Nothing but the lines from the top of the following entries through the line with "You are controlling" should be printed, exactly as they are.
* * *
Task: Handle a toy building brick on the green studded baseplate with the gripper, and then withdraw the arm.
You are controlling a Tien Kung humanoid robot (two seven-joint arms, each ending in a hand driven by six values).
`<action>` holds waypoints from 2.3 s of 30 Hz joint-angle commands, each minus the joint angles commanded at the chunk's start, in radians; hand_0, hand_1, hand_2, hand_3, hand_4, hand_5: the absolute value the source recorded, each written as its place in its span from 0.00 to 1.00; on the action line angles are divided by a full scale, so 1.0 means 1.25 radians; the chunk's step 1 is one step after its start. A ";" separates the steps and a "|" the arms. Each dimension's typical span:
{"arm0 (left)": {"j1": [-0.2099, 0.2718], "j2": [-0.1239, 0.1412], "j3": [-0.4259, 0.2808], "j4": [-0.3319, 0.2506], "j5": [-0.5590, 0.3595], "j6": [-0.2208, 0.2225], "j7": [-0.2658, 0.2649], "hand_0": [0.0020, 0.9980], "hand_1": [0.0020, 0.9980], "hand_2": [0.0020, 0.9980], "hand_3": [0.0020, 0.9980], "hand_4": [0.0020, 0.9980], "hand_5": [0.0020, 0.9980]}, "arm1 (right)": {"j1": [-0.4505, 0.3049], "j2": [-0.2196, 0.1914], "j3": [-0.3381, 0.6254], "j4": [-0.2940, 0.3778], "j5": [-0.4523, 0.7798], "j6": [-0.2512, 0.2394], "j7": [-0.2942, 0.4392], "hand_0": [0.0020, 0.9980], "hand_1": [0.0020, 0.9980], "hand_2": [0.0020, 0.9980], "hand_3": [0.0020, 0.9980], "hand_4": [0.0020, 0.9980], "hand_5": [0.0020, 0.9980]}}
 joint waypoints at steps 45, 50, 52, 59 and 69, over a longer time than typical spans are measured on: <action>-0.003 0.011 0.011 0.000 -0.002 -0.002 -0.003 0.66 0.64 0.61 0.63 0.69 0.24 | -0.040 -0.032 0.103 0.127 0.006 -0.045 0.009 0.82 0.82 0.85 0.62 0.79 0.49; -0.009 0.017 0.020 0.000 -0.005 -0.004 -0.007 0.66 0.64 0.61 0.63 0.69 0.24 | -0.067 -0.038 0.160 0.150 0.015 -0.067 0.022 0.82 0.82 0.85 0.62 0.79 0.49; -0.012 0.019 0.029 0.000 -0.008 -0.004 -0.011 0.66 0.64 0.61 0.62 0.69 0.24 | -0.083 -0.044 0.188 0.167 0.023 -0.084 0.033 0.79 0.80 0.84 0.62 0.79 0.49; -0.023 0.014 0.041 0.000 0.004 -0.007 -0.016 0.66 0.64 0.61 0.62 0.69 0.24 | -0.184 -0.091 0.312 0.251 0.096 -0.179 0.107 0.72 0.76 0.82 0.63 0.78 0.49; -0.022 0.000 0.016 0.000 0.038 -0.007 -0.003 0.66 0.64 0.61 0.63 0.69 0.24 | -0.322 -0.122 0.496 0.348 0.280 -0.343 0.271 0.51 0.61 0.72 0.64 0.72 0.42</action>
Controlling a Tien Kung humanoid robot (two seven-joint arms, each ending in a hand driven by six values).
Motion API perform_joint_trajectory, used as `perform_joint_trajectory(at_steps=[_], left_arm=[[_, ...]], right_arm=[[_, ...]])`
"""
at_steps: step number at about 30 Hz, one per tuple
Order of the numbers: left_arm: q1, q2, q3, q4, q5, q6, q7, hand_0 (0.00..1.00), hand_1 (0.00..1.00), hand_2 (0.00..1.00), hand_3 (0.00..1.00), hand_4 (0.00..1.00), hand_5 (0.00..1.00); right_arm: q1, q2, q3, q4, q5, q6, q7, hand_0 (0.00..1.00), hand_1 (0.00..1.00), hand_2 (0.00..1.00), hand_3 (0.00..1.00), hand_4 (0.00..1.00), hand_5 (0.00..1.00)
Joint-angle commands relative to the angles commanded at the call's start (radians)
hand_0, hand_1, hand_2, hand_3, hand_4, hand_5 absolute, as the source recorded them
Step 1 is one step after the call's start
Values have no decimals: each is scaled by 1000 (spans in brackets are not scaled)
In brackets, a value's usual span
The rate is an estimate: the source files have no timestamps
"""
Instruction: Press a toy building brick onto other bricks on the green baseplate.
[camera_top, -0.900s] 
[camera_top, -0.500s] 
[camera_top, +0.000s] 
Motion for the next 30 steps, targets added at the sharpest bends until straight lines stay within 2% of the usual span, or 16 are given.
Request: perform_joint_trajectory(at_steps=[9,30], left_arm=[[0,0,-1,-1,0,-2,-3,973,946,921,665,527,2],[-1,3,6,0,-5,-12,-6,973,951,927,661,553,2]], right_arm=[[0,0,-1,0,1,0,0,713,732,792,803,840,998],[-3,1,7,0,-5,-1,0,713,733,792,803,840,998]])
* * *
> **Response for this exercise**
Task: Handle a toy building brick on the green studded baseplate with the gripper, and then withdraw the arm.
You are controlling a Tien Kung humanoid robot (two seven-joint arms, each ending in a hand driven by six values).

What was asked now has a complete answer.